In Situ Gel Based Smart Drug Delivery Systems: Chemical Insights and Application in Diabetes

Stimuli-responsive in situ gel-based smart drug delivery systems represent an innovative
approach to diabetes therapy that addresses the limitations of conventional formulations,
such as poor bioavailability, short drug half-life, and frequent dosing. These systems undergo
sol-to-gel transitions in response to physiological stimuli, including pH, temperature, ions,
and enzymatic activity, enabling controlled and prolonged drug release. Synthetic polymers
such as poloxamers, poly (ethylene glycol) (PEG) derivatives, and poly(Nisopropylacrylamide) (PNIPAAm) allow the precise modulation of gelation behavior, stability,
and physicochemical properties. Due to their biocompatibility and stimuli-responsiveness, in
situ gels have been explored via oral, nasal, ocular, injectable, and transdermal routes for the
delivery of insulin, oral hypoglycemics, and peptide-based drugs. Recent advances have
integrated nanoparticles and glucose-sensitive components for feedback-regulated insulin
release, closely mimicking pancreatic β-cell function, and improving therapeutic precision.

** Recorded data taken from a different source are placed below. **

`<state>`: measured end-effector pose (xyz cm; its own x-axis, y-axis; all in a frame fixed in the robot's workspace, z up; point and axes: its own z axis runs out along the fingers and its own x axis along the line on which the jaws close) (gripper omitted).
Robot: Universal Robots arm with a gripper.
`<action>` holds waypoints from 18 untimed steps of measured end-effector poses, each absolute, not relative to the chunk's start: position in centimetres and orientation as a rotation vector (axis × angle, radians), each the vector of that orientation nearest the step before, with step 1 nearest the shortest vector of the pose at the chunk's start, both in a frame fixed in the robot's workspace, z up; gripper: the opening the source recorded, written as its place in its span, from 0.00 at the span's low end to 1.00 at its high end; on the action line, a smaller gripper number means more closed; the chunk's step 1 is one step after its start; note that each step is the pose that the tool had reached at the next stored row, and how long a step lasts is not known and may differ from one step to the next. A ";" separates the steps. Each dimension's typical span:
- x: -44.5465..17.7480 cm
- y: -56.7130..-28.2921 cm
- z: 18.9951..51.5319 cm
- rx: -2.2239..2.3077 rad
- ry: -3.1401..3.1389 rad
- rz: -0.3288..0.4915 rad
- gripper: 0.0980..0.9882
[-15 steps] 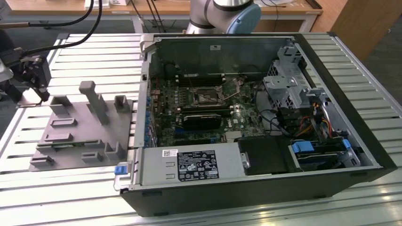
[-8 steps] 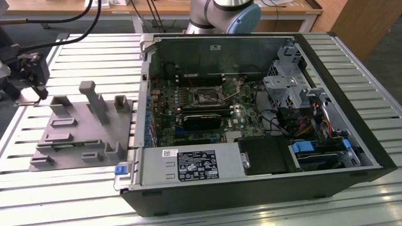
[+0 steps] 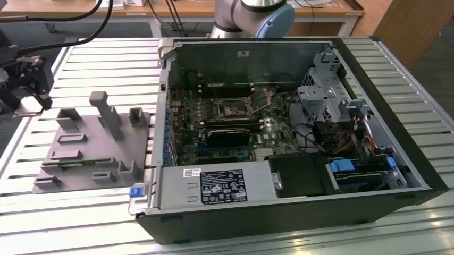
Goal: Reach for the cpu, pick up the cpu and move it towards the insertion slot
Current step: 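Pick up the cpu and move it towards the insertion slot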
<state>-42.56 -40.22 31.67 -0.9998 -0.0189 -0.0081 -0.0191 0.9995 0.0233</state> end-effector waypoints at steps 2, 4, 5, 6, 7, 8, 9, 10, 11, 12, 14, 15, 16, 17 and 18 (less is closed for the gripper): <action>-42.6 -40.2 31.9 -0.030 3.133 0.036 0.50; -42.6 -40.2 32.2 -0.030 3.133 0.035 0.50; -42.6 -40.2 32.4 -0.030 3.133 0.035 0.50; -42.6 -40.2 32.5 -0.030 3.133 0.034 0.50; -42.6 -40.2 32.7 -0.030 3.133 0.034 0.50; -42.6 -40.2 32.8 -0.030 3.133 0.033 0.50; -42.6 -40.2 32.9 -0.030 3.133 0.032 0.50; -42.6 -40.2 33.1 -0.030 3.134 0.032 0.50; -42.6 -40.2 33.2 -0.030 3.134 0.031 0.50; -42.6 -40.2 33.4 -0.030 3.134 0.030 0.50; -42.6 -40.2 33.6 -0.030 3.133 0.030 0.50; -42.6 -40.2 33.7 -0.030 3.134 0.029 0.50; -42.6 -40.2 33.9 -0.030 3.133 0.029 0.50; -42.6 -40.2 34.0 -0.030 3.134 0.029 0.50; -42.6 -40.2 34.1 -0.030 3.133 0.028 0.50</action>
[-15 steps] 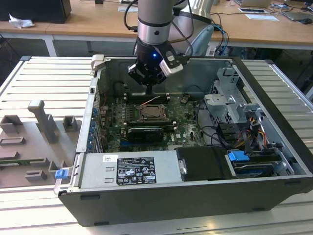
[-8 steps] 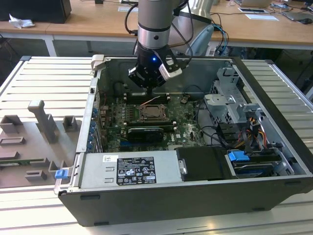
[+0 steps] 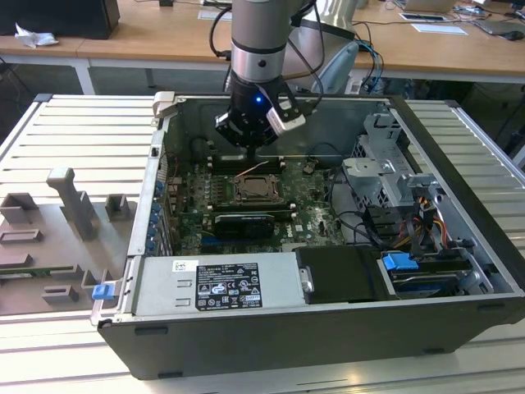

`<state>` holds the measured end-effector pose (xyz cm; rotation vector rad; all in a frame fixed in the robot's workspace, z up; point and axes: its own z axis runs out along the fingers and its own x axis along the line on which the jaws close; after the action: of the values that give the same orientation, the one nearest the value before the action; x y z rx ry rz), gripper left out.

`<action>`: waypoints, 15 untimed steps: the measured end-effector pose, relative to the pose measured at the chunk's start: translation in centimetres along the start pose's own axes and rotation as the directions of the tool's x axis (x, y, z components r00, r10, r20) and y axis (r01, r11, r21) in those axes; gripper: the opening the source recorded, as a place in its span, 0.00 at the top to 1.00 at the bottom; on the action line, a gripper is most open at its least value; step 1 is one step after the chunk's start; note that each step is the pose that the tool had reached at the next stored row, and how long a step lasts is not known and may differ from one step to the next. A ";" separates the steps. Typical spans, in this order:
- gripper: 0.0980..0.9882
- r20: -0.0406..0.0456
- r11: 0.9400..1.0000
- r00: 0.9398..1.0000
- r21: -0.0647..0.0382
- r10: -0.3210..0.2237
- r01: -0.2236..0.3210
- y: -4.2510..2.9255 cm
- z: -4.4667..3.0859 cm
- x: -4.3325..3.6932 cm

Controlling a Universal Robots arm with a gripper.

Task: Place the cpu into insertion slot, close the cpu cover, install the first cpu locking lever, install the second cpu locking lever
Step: 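Install the first cpu locking lever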

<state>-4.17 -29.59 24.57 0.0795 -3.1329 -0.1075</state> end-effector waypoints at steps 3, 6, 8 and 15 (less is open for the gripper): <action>0.99 0.002 0.999 1.000 -0.034 0.002 -0.002 -0.01 0.05 -0.28; 0.99 0.003 0.999 1.000 -0.051 0.007 -0.007 -0.04 0.32 -0.53; 0.99 0.004 0.999 1.000 -0.051 0.007 -0.007 -0.05 0.80 -0.60; 0.99 0.005 0.999 1.000 -0.051 0.007 -0.007 0.01 1.53 -0.82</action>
<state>-3.36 -29.43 23.04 0.0686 -3.1329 -0.1874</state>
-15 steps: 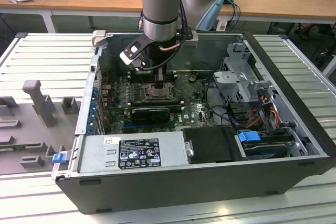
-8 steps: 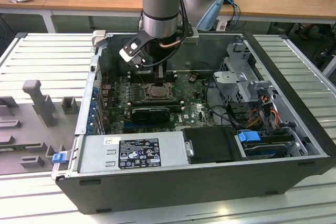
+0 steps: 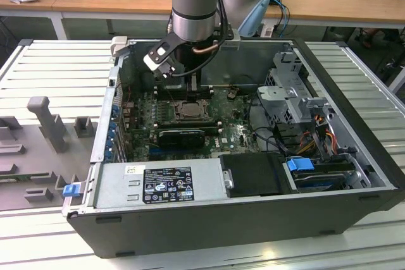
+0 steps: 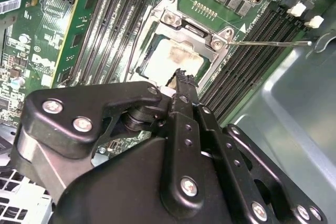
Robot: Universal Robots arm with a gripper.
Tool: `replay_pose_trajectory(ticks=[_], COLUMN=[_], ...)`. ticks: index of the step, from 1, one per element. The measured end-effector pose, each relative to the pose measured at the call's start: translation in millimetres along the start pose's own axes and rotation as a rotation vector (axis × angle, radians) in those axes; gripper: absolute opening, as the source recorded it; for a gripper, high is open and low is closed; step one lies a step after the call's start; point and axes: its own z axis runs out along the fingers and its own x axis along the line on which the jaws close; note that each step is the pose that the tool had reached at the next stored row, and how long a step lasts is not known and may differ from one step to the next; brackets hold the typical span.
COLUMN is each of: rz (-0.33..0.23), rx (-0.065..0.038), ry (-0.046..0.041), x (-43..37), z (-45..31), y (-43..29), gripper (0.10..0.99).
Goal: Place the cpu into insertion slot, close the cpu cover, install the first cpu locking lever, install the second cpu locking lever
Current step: 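Install the first cpu locking lever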
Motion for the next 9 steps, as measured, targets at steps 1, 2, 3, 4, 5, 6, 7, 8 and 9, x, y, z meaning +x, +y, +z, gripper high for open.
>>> replay_pose_trajectory(ticks=[1, 2, 3, 4, 5, 6, 7, 8, 9], rz=[0.0, 0.0, 0.0, 0.0, 0.0, 0.0, 0.0, 0.0, 0.0], rx=[0.0, 0.0, 0.0, 0.0, 0.0, 0.0, 0.0, 0.0, 0.0], ry=[0.0001, 0.0, 0.0001, 0.0001, 0.0, 0.0001, 0.0001, 0.0001, 0.0001], x=[0.1, 0.1, 0.2, 0.3, 0.5, 0.6, 0.7, 0.8, 0.9], z=[-0.8, -1.3, -2.6, -4.6, -7.3, -8.5, -9.6, -12.2, -13.9], y=[0.0, 0.0, 0.1, 0.1, 0.2, 0.2, 0.3, 0.3, 0.4], gripper=[0.106, 0.106, 0.106, 0.106, 0.106, 0.106, 0.106, 0.106, 0.106])
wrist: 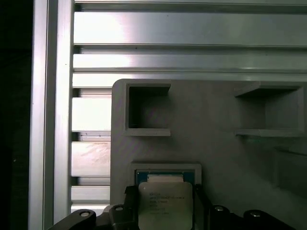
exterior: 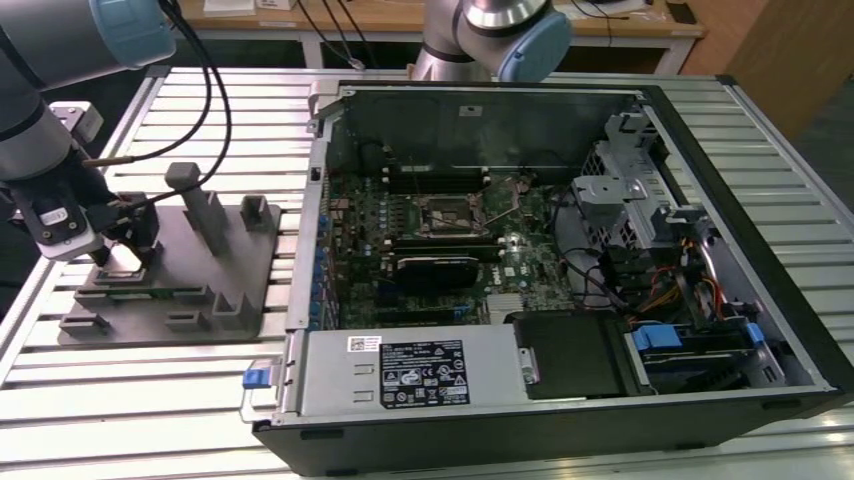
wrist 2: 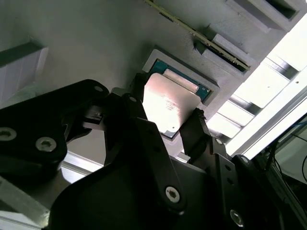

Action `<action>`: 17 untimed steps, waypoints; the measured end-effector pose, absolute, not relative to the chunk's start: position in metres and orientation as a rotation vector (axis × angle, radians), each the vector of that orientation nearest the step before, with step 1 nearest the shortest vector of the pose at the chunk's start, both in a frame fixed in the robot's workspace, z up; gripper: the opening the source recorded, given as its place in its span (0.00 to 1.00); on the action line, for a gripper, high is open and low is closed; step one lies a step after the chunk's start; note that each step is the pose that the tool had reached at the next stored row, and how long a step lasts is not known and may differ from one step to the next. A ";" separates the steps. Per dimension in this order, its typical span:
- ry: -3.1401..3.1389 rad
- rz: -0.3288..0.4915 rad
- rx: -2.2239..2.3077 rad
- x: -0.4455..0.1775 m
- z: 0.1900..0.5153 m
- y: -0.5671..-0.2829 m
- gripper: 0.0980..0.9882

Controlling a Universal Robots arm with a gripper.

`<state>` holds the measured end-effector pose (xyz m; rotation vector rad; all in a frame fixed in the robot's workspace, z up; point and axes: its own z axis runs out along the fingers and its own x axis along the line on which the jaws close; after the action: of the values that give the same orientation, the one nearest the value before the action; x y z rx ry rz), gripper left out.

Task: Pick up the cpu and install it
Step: 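Pick up the cpu and move it towards the insertion slot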

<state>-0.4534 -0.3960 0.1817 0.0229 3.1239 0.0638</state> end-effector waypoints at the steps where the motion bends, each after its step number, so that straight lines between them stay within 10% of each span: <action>1: 3.124 0.064 0.023 -0.453 0.182 -0.396 0.50; 17: 3.124 0.064 0.023 -0.453 0.204 -0.396 0.50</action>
<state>-0.4534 -0.3959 0.2038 0.0230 3.1239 0.0638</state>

Despite challenges, such as limited mechanical strength, gelation variability, and regulatory
constraints, continued progress in polymer chemistry, nanotechnology, and biomaterial
design is expected to overcome these barriers. Collectively, the in-situ gel-based delivery
systems offer a promising, patient-friendly, and physiologically adaptive platform for nextgeneration diabetes management.